NIETZSCHE E O QUE IMPORTA NELE

   A Alemanha começou a crescer muito por volta de 1880. De repente burgueses exibiam nas ruas suas posses. Vaidosos, posavam otimistas, eram arautos do futuro. Militares mandavam em tudo. Era um regime militarista, prussiano. E os artistas, até então centro da vida alemã, se viram jogados ao canto, longe do poder, longe do centro. Goethe e Wagner não eram mais os heróis da nação, esses heróis eram a familia Krupp e Bismarck. Reis da indústria e o militar que arquitetou a Alemanha.
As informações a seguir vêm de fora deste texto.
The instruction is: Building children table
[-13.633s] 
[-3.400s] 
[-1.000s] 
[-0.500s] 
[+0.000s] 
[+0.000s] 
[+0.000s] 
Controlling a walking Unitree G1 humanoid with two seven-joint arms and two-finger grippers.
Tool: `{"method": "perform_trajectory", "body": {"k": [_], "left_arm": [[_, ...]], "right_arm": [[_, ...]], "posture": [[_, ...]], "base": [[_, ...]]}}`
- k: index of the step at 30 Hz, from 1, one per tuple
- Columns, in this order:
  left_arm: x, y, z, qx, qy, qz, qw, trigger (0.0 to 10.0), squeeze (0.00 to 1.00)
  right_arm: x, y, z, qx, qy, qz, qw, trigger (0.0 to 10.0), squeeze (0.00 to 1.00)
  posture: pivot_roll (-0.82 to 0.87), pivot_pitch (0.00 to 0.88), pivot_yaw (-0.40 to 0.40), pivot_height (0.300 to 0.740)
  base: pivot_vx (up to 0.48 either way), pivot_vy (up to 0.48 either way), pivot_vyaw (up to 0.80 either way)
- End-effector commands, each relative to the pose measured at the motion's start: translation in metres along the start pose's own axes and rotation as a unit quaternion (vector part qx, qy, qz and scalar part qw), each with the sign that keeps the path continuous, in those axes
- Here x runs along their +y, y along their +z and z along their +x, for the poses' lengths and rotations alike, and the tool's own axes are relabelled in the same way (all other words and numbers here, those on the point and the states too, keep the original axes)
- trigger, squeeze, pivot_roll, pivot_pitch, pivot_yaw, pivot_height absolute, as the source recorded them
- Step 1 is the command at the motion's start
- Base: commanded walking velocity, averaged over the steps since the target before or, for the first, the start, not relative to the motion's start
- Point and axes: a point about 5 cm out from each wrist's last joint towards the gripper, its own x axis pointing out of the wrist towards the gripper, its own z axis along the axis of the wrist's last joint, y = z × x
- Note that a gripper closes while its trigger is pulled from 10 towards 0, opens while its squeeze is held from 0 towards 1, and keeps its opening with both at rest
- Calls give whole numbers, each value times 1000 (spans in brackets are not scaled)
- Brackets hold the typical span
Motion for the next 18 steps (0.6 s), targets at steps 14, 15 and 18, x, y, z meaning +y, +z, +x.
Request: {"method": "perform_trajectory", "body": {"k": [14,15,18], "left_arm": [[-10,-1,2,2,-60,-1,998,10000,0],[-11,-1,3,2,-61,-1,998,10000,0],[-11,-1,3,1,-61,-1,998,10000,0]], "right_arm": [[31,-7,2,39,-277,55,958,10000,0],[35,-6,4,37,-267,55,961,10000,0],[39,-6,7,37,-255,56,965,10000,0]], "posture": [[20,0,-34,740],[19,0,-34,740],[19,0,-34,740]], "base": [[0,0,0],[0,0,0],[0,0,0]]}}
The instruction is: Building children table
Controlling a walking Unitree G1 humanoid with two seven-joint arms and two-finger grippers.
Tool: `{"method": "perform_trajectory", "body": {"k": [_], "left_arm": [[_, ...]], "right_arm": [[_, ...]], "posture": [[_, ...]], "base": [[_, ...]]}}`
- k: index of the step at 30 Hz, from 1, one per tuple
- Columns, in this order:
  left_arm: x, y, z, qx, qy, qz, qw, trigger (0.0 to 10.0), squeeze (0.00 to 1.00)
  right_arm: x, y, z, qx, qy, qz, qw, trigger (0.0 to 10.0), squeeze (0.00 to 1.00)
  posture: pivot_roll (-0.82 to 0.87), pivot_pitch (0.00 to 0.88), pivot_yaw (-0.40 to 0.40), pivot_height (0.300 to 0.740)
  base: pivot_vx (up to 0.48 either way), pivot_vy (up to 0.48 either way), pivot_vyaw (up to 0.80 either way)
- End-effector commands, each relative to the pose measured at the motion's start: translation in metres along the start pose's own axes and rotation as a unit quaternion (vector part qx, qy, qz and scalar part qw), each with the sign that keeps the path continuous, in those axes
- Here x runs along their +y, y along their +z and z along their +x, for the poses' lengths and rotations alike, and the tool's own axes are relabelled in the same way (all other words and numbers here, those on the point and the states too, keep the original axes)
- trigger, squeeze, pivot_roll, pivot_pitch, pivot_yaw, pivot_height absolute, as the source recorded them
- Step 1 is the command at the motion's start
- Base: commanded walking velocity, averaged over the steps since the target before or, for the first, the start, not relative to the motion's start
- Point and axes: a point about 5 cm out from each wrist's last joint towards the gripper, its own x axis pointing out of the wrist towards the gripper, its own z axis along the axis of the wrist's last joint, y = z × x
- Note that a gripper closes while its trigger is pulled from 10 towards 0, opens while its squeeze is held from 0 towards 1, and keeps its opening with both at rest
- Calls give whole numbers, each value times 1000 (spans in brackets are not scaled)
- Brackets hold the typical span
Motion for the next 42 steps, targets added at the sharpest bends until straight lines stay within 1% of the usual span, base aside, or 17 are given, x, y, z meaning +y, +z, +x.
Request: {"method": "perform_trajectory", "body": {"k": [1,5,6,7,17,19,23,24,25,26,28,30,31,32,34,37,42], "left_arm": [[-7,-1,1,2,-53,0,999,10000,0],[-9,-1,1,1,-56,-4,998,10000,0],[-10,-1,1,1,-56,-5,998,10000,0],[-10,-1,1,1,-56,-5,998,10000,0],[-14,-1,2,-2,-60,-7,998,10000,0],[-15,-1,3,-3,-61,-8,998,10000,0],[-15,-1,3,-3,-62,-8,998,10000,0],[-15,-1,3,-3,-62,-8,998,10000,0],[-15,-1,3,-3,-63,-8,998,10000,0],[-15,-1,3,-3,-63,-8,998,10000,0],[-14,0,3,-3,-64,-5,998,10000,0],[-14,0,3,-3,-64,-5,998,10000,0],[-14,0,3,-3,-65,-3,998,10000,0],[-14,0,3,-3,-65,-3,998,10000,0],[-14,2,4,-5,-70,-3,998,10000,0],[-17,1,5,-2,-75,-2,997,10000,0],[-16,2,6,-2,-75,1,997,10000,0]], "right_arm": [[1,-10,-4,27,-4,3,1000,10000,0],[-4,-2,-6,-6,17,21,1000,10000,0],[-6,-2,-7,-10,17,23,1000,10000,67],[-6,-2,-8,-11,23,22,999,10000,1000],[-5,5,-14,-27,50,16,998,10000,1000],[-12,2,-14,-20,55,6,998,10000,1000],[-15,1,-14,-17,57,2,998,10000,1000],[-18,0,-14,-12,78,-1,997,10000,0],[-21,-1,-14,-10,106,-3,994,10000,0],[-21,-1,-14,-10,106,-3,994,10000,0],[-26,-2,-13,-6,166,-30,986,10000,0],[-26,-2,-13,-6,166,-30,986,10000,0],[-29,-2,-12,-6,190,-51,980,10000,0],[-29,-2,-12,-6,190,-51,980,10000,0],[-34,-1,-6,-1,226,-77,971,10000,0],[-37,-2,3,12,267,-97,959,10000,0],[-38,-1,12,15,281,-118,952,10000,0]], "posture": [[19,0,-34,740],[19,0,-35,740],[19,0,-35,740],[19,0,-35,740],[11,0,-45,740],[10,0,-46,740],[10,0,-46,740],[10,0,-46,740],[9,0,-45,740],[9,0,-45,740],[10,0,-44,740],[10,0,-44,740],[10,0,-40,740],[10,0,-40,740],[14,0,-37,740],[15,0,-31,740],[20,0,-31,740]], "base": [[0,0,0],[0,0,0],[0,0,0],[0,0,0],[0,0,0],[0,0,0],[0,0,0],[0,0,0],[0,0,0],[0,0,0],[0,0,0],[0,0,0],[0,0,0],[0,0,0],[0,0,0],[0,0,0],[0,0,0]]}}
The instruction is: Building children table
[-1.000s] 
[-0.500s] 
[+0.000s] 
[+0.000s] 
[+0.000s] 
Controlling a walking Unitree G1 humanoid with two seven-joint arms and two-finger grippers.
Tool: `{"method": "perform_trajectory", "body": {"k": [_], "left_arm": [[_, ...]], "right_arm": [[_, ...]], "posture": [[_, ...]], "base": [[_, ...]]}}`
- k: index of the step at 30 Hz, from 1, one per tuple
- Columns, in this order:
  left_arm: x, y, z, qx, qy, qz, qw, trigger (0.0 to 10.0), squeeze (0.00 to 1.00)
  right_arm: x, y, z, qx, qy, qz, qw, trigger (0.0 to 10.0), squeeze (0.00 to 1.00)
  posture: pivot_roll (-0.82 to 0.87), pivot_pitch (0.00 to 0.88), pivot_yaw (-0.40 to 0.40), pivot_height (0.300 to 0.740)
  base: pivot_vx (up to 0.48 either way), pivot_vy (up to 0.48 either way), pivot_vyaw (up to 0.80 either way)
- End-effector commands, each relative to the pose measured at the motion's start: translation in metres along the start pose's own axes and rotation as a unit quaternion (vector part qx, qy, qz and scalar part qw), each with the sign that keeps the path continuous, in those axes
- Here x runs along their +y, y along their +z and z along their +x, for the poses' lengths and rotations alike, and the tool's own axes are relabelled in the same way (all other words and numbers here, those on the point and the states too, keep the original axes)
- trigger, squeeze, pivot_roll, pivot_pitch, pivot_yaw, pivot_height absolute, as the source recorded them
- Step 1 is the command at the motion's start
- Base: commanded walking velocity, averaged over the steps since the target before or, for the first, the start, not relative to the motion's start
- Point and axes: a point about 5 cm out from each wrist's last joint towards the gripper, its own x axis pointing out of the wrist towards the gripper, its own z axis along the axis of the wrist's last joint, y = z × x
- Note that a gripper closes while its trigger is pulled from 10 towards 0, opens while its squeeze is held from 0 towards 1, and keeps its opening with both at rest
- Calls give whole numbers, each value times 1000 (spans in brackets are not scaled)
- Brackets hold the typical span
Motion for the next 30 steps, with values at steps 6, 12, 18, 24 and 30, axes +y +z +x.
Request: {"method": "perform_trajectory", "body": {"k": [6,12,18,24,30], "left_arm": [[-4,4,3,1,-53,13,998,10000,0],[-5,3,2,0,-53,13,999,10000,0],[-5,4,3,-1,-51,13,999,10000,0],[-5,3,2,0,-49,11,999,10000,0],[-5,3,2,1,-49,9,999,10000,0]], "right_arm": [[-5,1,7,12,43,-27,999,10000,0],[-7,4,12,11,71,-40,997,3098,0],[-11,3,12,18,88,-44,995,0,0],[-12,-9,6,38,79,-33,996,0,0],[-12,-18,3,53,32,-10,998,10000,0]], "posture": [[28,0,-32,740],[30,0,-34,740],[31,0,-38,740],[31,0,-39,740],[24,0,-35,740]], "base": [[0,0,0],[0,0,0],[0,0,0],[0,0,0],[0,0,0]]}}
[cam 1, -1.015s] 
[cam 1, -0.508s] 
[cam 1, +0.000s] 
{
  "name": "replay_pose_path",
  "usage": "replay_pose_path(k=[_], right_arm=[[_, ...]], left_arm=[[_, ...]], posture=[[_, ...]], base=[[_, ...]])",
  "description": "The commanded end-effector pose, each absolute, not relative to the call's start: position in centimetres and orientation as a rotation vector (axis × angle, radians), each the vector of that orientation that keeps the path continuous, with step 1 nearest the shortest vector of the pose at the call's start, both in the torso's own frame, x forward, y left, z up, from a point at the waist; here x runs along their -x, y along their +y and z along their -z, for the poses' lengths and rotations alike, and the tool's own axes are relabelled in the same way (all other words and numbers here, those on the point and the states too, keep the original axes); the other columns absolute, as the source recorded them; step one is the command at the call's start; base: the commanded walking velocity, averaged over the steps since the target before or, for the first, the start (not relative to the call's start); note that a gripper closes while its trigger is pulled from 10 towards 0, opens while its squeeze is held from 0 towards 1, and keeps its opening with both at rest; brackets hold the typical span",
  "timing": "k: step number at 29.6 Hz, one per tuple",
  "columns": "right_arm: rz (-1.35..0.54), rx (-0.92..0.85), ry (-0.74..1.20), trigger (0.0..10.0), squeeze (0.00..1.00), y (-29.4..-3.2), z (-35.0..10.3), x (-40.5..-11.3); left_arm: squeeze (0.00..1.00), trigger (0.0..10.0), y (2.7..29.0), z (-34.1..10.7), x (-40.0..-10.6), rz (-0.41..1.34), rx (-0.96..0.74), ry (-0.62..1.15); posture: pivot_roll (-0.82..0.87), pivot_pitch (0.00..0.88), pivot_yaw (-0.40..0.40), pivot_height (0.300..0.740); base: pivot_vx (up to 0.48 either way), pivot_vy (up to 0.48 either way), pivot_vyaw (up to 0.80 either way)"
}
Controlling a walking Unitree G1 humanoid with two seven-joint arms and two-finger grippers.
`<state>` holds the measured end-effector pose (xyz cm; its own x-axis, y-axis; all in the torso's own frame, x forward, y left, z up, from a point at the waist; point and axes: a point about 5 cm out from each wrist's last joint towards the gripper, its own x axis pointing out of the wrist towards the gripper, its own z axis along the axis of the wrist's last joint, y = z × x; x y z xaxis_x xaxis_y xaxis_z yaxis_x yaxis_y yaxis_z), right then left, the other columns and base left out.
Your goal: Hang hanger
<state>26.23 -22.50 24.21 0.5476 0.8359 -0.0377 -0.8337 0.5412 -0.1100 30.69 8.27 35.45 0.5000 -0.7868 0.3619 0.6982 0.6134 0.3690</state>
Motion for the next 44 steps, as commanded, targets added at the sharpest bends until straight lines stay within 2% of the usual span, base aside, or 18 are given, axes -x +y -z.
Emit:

   Nietzsche surge nesse meio. Cheio de ressentimento. Filósofo sem sistema, jamais pode ser comparado a Kant ou a Hegel, ele está muito mais próximo de Pascal ou de Platão. Poeta-filósofo.
   Ele era um saudosista. Queria fazer da Alemanha uma nova Grécia. Via em Wagner o deus que traria á Alemanha a vitalidade do Mediterrâneo. Nietzsche ansiava por vitalidade. Via a seu redor uma nação em queda. Não percebeu que quem caía era ele. A Alemanha se erguia industrialmente, os artistas se perdiam, aturdidos pela nova pátria ambiciosa,  imperialista e materialista.
   Nietzsche foi um gênio do aforismo. Mas há aí um perigo, seus aforismos servem para tudo. Um orientalista verá neles a confirmação de sua crença, e assim será com um ateu, um simbolista, um fascista, um anarquista, um liberal. Eles parecem servir a tudo e a todos. O que devemos ter em mente é o que na verdade eles eram.
   Ele começa como pessimista, na escola de Schoppenhauer e ao final se torna um otimista, um cantor da alegria da carne e do fogo da vida. O que se manteve foi seu amor a beleza, ele sempre foi um esteta. Nietzsche idolatrava a beleza fisica do Mediterrâneo, a saúde dos corpos latinos, o sol. Ele via no cristianismo a negação de tudo isso, o culto a tristeza e a morte. Como diz Carpeaux, Nietzsche foi incapaz de compreender a humildade, via nela  ressentimento. Mas tudo no alemão aponta por um desejo absoluto por fé, por religião. Ele a encontra numa espécie de retorno ao paganismo, ao primitivismo. Ressentido com a nova nação, Nietzsche sente nostalgia do barbarismo.
   O ponto mais fraco de Nietzsche é aquele que ele considerava o mais forte, o Super-Homem. Esse ser seria para ele a salvação da Europa, a volta do europeu vital, da força do engenho e da vida. Engano que Burkhart logo percebeu e não aceitou ( Nietzsche era fã de Burkhart, o intelectual mais forte na Alemanha da época ), Burkhart viu que o Super-Homem seria o fim da Europa, um tipo de hiper-individualista que destruiria qualquer chance de união entre os homens.
   Fato estranho passa a ocorrer com Nietzsche após sua morte. Ele passa a ser, principalmente na França, um tipo de advogado para o hedonismo. Mal entendido, uma casta de burgueses privilegiados passa a viver à beira mar uma existência "nietzschiana", ou seja, sem regras, sem culpas e sem deveres. O poeta alemão ficaria chocado ao ver a leviandade com que sua filosofia de negação se torna para essa gente um tipo de álibi para o "bom-viver". Tudo pode e Tudo sem Culpa, esses se tornam os slogans de Nietzsche, slogans que ele jamais assinaria em baixo.
   Um grande poeta. Herdeiro de Holderlin, que ele adorava, último representante do humanismo puro na Alemanha, Nietzsche exerceu uma influência imensa sobre 90% da literatura feita entre 1900/1920. Genial criador de imagens, de frases, de efeitos, vivesse mais dez anos, se livre da loucura, ele teria encontrado o que? Em que alturas ele planaria?
   Nietzsche, como Jesus, Tolstoi ou Darwin, não tem culpa do que fizeram com sua herança. O tempo lhe deu sentidos postiços e distorceu o que ele desejava.
   Para ser entendido, deve ser lido sempre como um poeta. Poeta-filósofo, como o foi Platão. Poeta a procura da verdade. Em construção. Criança que descobre e pergunta, que nega e afirma, que se perde. Visto assim, ele foi imenso.